We’re still not sure if Hoyt is alright, because we leave off with Jason trying to wake him up — if Hoyt is dead, Jason and Jessica are surely going to spend the next few episodes blaming themselves and their raging lust for sending their friend down this path. Jessica and Jason’s strange, uncertain dynamic has been one of the more interesting threads this season, and this guilty wrench is upping the ante. Besides, with Sookie all independent and Bill and Eric smooching Sanguinistas, we need a supernatural sexual entanglement to latch onto.
Finally, we’ve got Terry’s fire monster nonsense, which isn’t as political as a story tied to the war in Afghanistan should be. But boy is it completely useless. Thankfully, after Lafayette did his best Whoopi Goldberg in Ghost impression last week (and then referenced that movie this week and made it all worth it), we’ve witnessed the merge and cleanup of some very inconvenient plot lines. For starters, Lafayette is back to being a hilarious sidekick with some handy powers (like talking to Sookie’s Gran to help her solve the mystery of her parents’ murder). More importantly, Patrick (Scott Foley) is dead. Finally. I can’t even be upset at how abruptly it happened because it needed to happen to keep me from tearing my hair out for the rest of the season.

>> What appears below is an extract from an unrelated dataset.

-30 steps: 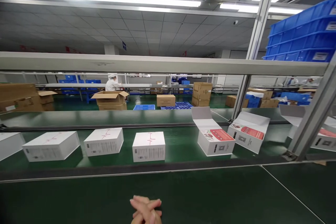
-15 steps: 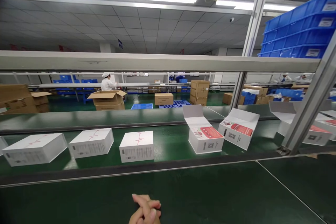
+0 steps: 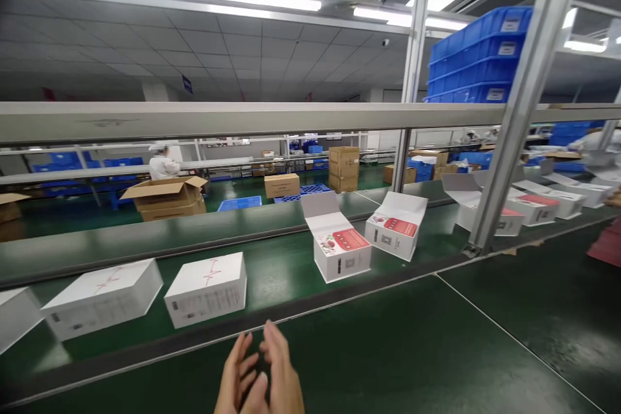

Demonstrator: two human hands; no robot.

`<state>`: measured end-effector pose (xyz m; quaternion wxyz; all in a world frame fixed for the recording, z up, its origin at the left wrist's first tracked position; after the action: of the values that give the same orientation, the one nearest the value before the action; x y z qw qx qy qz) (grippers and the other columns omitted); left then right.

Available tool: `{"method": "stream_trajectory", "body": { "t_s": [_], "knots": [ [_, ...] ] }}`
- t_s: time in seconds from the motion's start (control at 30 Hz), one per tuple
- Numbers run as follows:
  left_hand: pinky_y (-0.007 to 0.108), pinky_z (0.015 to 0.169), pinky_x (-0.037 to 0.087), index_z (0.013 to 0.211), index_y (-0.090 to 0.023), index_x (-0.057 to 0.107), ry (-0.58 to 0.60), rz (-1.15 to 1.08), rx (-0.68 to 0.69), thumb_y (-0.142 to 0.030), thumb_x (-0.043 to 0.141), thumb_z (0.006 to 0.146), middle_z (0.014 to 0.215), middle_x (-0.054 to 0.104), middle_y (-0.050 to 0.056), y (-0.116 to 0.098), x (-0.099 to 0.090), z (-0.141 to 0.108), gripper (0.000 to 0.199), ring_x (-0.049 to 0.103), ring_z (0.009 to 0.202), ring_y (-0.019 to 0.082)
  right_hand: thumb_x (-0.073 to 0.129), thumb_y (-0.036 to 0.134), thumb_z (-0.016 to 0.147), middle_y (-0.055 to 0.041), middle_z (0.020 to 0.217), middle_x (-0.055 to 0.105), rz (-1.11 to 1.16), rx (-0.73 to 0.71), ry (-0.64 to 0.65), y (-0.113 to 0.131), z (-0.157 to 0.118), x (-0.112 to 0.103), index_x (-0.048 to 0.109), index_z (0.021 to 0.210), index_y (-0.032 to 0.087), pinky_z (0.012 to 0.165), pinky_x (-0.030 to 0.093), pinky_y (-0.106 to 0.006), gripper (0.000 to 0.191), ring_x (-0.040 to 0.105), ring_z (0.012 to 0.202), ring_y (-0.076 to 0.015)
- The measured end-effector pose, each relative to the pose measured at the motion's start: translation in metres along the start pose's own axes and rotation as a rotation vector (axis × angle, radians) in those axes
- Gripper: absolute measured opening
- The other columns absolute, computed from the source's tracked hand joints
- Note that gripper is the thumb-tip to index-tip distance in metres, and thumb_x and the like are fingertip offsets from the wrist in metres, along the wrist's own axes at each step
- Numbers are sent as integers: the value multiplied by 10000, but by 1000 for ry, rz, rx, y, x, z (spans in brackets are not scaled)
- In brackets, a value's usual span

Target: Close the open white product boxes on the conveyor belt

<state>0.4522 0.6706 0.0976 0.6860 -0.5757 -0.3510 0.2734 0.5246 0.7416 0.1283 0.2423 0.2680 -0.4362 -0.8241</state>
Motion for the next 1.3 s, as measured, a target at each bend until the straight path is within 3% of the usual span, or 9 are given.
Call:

Terry finally mans up and kills Patrick when the terrible Army sergeant kidnaps Arlene and threatens her life until Terry agrees to be the spilled blood to ward off the Ifrit. Suddenly, Patrick has a wife and kids – something he failed to mention this entire time — and he uses them as an excuse for Terry acting as the martyr. Basically, Patrick is a babbling psycho, and for that he must die. Arlene and Terry pull a few craft punches and wind up holding Patrick in suspense — and at gunpoint — while Terry waits for the Afghani woman to appear to him and bless the murder. She does, Terry kills his old friend, and the Ifrit swallows up the body. Bing, bang, boom. Now let’s just hope we’re not treated to the Terry mope-athon for the next three episodes, because this feeling of freedom from Stories We Don’t Care About will have been completely wasted.
And speaking of things being wasted, why is Alcide spending the entire episode driving to Jackson to see his Lone Wolf of a father? Alcide is one of the most compelling characters on the series, yet we’ve spent all season worrying about Terry and his tormentor stolen out of a Lost episode.
Thankfully, however, True Blood is starting to resemble a sense-making series again. If all goes as planned, all that’s left to solve is the giant supernatural war a-brewing (piece of cake, right?), Sookie’s parents’ murder, and the mystery surrounding Alcide’s lack of shirtless scenes this week.